Transient Hypogammaglobulinemia of Infancy

Transient hypogammaglobulinemia of infancy (THI) is a poorly defined condition characterized by low serum immunoglobulin levels in infancy, with attainment of normal levels at a later time. Serum IgG is typically low, without any subclass specificity; IgA or IgM levels may also be decreased. The prevalence of this condition in infants with recurrent infections ranges from 0.1% to 5% in different studies. Children with THI typically present with recurrent respiratory infections at 6 to 12 months of age. In a multicenter survey of 77 children with this disorder, 91% of patients presented with recurrent infections, 47% had environmental allergies, and 4% had autoimmune disease. The immunoglobulin deficiency and clinical symptoms usually resolve within 36 months. , A higher level of initial antibody at the time of diagnosis, male gender, and the absence of immunologic abnormalities on initial evaluation are predictive of a more rapid time to resolution of the syndrome. However, a small subset of children initially diagnosed with THI may ultimately be diagnosed with other immune deficiencies, such as CVID.

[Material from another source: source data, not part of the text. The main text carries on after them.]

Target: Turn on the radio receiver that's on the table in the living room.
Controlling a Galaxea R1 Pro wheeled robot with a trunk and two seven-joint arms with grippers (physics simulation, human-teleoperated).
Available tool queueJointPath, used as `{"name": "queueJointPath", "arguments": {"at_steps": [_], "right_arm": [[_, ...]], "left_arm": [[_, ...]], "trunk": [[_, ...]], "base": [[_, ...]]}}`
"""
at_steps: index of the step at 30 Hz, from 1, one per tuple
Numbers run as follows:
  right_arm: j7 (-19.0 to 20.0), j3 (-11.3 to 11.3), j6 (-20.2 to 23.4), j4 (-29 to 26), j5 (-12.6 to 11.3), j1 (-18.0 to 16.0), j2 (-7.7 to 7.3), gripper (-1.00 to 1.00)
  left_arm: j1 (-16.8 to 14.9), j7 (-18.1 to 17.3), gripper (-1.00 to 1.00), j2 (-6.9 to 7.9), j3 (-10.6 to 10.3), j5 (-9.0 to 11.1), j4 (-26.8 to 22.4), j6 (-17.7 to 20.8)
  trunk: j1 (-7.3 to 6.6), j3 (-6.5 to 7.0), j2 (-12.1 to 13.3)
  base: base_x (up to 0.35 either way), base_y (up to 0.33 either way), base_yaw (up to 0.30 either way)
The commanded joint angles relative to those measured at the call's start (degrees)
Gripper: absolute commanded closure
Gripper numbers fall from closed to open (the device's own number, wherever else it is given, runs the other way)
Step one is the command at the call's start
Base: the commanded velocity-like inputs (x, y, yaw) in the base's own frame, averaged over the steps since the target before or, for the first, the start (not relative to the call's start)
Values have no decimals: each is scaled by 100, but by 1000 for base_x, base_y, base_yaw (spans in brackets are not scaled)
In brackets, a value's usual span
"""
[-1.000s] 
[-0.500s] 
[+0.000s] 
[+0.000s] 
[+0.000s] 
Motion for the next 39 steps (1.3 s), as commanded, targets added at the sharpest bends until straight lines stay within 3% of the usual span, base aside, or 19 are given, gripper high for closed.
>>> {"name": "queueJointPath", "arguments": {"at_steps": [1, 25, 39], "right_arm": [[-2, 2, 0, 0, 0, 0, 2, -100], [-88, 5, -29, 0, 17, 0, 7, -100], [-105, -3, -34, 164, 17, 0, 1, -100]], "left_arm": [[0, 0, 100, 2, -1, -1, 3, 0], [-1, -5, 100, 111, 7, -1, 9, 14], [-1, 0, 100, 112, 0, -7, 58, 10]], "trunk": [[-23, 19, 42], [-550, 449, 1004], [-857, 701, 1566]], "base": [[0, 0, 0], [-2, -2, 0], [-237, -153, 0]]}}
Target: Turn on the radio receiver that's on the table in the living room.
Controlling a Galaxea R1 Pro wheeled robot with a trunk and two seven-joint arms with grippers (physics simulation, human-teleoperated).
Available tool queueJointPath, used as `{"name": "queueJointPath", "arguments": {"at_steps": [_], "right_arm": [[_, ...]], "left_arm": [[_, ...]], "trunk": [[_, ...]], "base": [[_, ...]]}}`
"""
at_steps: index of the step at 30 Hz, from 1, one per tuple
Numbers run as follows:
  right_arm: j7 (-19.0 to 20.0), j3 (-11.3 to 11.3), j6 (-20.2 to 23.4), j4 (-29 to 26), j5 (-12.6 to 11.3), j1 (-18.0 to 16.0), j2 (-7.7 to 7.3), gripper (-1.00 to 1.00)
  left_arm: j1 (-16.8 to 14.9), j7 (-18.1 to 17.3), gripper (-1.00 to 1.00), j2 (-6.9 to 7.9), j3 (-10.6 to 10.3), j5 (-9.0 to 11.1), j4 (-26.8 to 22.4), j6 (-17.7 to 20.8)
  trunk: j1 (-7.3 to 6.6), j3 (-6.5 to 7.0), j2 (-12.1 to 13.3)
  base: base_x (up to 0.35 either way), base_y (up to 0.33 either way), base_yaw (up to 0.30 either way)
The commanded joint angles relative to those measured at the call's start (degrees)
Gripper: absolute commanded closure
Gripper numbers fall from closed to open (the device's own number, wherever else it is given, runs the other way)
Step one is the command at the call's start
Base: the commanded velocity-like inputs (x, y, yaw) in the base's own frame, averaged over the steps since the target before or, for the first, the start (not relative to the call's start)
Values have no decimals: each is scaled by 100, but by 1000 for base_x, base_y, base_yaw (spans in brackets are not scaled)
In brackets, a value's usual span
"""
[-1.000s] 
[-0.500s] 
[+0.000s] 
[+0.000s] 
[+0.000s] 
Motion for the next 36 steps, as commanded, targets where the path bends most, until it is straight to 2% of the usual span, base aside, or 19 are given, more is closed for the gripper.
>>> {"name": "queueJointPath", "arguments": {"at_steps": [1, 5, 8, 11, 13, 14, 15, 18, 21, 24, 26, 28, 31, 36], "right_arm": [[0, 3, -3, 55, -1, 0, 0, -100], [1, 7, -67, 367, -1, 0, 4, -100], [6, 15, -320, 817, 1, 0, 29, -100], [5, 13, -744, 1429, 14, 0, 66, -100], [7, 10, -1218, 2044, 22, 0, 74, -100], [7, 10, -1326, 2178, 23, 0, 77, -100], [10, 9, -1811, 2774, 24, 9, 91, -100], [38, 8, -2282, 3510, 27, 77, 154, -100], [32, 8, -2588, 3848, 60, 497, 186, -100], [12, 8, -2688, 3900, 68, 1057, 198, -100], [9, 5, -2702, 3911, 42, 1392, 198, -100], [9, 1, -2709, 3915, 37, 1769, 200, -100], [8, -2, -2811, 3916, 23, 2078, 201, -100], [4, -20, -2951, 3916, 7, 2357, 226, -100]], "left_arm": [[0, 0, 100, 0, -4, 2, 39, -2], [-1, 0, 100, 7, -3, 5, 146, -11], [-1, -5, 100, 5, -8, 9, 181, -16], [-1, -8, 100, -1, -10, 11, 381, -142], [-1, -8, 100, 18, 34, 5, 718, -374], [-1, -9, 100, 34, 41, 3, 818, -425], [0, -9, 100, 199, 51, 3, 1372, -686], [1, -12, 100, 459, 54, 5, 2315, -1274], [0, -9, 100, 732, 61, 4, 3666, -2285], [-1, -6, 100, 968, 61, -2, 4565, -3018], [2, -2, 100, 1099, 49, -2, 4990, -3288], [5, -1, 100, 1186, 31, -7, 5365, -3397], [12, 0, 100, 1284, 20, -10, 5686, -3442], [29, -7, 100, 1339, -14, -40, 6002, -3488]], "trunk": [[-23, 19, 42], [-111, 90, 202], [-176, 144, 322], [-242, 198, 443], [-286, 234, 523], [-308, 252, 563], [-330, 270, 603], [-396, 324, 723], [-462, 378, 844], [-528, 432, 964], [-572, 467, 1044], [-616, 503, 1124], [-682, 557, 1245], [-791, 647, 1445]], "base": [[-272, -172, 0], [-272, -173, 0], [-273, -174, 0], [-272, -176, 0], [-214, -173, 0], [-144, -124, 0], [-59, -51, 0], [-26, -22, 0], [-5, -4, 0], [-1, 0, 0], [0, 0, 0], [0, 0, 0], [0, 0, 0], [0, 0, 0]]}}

Chronic diarrhea is the second most common complication in these patients after respiratory illness. Lactose intolerance, Giardia lamblia infestation, or Clostridium difficile infection were found in one-third of 55 children with low-serum immunoglobulin levels and chronic diarrhea. Small bowel histology demonstrated enteritis or villous atrophy in up to 50% of these patients. It is unclear whether these patients had THI or enteric protein loss from the intestinal illness. In children with recurrent C. difficile infection unresponsive to antibiotics and low antibody titers to C. difficile , IVIG has resulted in clearance of the infection.